A caixinha das memórias
As saudades são o reflexo dos momentos perfeitos quando se transformam em memórias. Muitas vezes só nos apercebemos da qualidade desses instantes depois de os vermos em perspetiva, de serem passíveis de comparação com muitos outros ou regra geral, quando sentimos falta deles. E é efetivamente normal sentirmos falta do que já passou, duma determinado época ou idade, como é natural sentirmos falta de pessoas que já passaram ou não voltam mais. A nossa capacidade para processar cada sensação ou sentimento no tempo certo nem sempre é possível. Umas vezes porque precisamos de errar para aprender, outras porque mudamos a perceção da vida e porque damos valor a coisas diferentes por alturas também distintas. É por isso que mexer na caixinha de memórias, que cada um de nós tem guardada na nossa “nuvem”, representa mexer com as nossas próprias sensações e viajar através dela como se de uma máquina do tempo se tratasse, implica estarmos preparados para uma complexidade emocional elevada.

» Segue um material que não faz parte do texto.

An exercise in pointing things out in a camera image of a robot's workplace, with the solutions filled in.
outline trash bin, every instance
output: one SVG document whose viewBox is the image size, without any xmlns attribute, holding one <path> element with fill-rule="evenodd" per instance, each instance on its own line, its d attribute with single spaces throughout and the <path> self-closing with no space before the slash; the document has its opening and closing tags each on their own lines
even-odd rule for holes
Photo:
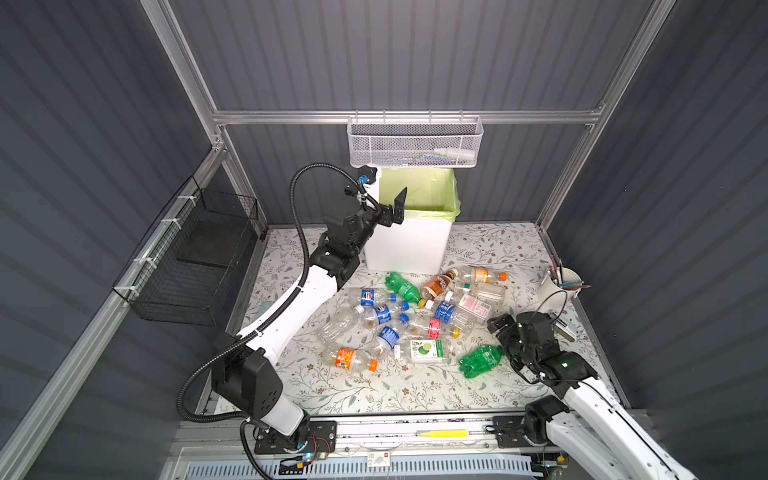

Esta semana, fui jantar com um grupo de amigos que trago há 20 anos. Num tempo em que todos juntos tínhamos uma força inabalável. Fazíamos festas e divertíamo-nos muito, acima de tudo porque na altura achávamos que podíamos tudo e de facto podíamos. Muito provavelmente quem tenha mais de 35 anos e tenha saído à noite em Lisboa ou no Algarve, passou por algum dos nossos espaços ou das nossas organizações. Depois cada um seguiu o seu caminho, em áreas diferentes e geografias longínquas. Contactámo-nos muito pouco durante diversos anos, não sei se foi por ter sido tão intenso ou se porque a vida é mesmo assim e nos leva para novas amizades ou por caminhos diferenciados. Os estilos de vida mudam-se e por vezes as companhias também, sem que haja algum motivo negativo para tal acontecer. Depois com o passar dos anos é difícil arranjar o mesmo ritmo e compatibilidade de agendas e a coisa vai se arrastando sem que se combine nada.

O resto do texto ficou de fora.